Retype, exactly as they appear below, the lines between the line holding "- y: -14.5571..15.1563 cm" and the line holding "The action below", both ends included.

(Data shown)

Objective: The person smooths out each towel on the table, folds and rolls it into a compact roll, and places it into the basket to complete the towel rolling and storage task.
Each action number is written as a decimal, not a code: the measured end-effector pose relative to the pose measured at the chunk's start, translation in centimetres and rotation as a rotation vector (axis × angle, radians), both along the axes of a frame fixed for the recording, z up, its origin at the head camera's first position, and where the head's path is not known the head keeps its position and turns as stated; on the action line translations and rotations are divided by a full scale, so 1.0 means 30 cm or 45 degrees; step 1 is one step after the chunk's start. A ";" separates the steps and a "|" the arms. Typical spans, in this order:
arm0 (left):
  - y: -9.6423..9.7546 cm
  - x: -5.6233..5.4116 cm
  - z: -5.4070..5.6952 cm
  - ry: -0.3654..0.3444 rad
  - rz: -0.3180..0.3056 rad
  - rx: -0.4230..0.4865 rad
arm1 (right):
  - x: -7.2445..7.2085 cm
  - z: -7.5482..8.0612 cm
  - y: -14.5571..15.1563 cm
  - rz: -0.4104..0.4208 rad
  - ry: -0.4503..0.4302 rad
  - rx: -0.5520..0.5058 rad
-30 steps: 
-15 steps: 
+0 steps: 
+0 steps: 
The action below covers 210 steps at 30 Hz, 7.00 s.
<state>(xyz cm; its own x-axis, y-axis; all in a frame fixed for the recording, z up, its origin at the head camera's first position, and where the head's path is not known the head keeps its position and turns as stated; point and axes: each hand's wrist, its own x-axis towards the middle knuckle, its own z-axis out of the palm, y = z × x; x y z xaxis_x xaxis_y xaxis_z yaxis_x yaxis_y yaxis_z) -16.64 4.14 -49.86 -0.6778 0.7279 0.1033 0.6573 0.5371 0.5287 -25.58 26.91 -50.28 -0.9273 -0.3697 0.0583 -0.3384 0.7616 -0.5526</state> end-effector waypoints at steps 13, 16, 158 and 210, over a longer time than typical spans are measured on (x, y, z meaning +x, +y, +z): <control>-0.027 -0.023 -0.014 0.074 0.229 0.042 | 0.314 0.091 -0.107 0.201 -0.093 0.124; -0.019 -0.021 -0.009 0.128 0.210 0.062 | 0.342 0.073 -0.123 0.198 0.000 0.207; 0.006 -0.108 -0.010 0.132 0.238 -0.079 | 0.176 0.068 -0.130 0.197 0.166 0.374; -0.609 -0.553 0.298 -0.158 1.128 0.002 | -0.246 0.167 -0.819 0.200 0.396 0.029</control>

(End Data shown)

→ Solved problem
  - y: -14.5571..15.1563 cm
  - rz: -0.4104..0.4208 rad
  - ry: -0.4503..0.4302 rad
  - rx: -0.5520..0.5058 rad
-30 steps: 
-15 steps: 
+0 steps: 
+0 steps: 
The action below covers 210 steps at 30 Hz, 7.00 s.

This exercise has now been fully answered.